The reality of one’s reputation preceding them highlights the need to be ever cognizant of managing the reputation, or “good name”, that you’re leaving behind. As a result, judicious and long-horizon-thinking individuals will carefully calculate the impact that their decisions today will have on their personal brand and reputation for years to come.
The Value of Future Opportunities
In the world of business, concepts like net present value, payback period, internal rate of return, and capital budgeting are basic blocking and tackling skills. These are hard skills that can be quantitatively shown and modeled in spreadsheet programs and charts. Every business leader needs to have a working knowledge of these topics in order to be effective in making important business decisions. But is it possible to apply these same basic principles of finance to the world of negotiations? Is it possible to quantify the present value of future opportunities that come as a direct result of one’s upstanding reputation among their peers?
The answer to these questions is likely, no – at least not with a high degree of precision. At best, it would be incredibly difficult to determine the value of future opportunities to be awarded driven by reputation, largely because the future is uncertain and impossible to predict. But while it may not be possible to quantitatively calculate the value of these future opportunities (at least with a high degree of accuracy), there is no doubt that the value could be significant. We know this because we enjoy the benefit of 20-20 hindsight and can look back on the deals of successful negotiators and assess – to some degree – the impact that their reputation had on winning those deals. Jon Huntsman provides a great example of this. In his book, Winners Never Cheat, Huntsman outlines deal after deal that was presented to him because of his reputation as an honest and trustworthy businessman. He recalls one specific occasion when he lost $20 million in value on a deal because he refused to go back on a handshake – something that never would have been legally enforceable. But as a direct result of this commitment to honor an informal agreement, he enjoyed a life-long relationship and many subsequent deals that far exceeded the $20 million.[vi]

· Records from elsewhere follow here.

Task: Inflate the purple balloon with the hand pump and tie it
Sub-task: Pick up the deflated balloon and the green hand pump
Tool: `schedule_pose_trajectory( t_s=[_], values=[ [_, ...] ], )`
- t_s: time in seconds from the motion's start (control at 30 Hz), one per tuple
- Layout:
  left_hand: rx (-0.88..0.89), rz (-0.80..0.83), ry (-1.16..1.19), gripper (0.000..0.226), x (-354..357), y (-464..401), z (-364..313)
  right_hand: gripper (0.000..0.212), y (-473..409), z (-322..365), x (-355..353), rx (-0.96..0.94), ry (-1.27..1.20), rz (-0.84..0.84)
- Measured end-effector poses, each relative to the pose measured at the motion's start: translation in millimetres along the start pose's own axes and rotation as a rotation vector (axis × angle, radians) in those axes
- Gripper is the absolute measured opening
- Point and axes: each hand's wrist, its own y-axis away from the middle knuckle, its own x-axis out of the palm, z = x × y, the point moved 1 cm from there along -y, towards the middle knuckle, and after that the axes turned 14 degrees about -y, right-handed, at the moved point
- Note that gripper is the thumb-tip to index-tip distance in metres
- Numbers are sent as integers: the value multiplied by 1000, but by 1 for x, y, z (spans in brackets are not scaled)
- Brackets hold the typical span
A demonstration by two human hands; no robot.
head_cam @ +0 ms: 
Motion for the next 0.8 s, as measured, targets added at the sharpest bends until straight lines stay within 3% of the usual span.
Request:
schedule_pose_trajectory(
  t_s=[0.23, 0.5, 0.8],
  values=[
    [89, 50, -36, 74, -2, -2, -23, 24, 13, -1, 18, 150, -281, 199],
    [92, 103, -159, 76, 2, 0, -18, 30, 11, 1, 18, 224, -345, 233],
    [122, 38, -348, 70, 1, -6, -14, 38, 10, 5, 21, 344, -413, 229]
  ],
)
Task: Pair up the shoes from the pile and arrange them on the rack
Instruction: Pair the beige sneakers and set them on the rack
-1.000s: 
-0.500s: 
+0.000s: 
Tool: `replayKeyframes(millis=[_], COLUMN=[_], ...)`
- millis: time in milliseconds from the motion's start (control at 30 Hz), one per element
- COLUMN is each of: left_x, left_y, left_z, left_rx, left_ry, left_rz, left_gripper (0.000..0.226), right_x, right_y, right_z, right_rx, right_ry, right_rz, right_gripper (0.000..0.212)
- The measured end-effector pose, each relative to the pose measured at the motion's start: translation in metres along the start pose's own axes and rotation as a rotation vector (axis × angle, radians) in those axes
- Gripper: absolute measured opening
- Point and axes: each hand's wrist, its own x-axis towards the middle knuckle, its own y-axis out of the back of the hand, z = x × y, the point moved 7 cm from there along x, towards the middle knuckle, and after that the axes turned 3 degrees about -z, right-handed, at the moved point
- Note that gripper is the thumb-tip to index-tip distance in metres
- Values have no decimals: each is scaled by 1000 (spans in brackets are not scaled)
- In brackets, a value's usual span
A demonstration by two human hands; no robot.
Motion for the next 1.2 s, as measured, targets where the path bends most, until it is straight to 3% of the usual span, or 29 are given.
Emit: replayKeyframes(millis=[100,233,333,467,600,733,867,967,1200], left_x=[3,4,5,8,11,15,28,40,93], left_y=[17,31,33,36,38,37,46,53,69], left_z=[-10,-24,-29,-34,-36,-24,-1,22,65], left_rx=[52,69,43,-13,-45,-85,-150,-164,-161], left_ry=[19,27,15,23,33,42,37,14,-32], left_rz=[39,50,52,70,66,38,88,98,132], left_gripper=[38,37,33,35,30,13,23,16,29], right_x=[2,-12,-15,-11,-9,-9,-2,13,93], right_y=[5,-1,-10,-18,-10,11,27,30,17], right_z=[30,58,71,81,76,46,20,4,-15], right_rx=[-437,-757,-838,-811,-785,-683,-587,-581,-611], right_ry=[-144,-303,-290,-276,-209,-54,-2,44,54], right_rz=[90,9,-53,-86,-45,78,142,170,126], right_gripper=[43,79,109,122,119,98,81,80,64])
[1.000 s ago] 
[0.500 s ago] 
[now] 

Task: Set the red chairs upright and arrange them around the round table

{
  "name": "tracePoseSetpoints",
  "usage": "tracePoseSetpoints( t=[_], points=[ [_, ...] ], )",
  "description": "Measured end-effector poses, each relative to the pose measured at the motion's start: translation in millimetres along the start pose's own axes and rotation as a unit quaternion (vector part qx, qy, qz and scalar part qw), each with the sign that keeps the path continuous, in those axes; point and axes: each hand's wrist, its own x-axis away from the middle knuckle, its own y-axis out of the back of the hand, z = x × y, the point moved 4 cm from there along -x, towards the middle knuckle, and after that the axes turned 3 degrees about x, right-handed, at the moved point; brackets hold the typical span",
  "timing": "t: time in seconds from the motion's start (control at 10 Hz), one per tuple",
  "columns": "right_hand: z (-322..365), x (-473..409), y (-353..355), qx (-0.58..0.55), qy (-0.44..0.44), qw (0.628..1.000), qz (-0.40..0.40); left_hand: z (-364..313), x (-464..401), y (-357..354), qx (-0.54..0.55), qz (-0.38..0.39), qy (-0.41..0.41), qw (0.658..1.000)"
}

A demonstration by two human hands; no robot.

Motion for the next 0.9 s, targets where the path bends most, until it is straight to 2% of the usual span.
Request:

What is the NPV of the future opportunities that will or won’t be afforded to you because of your reputation? It’s impossible to say. But there is no doubt that the value could be significant. In Jon Huntsman’s case, it amounted to hundreds of millions – if not billions – of dollars. For each of us, it will likely be less – very few achieve the level of prosperity that Jon Huntsman did. Nevertheless, those future opportunities will be there and those future opportunities have value. It would be foolish to lose sight of the broader perspective and sacrifice that potentially significant future value because you became overly engaged and passionate on gaining the upper hand in a singular negotiation by using any means necessary.
Trust Leads to Better Economics
While so much of negotiation seems to be focused on gaining the upper hand and out-doing the competition, this is a short-sighted perspective and approach. In reality, when trust is at the center of a relationship and negotiation, mutual gains are more readily achieved. This phenomenon is clearly evident by reviewing both the desired benefit of the negotiation along with the cost.
When trust becomes a pillar of the negotiation process, the outcomes achieved by both parties are improved. This is due to the fact that a mutual understanding more often enables negotiating parties to find solutions that achieve both sides’ key objectives. In other words, when there is shared understanding of the desired outcomes, negotiating parties are far better equipped to think creatively and are more successful at identifying innovative solutions.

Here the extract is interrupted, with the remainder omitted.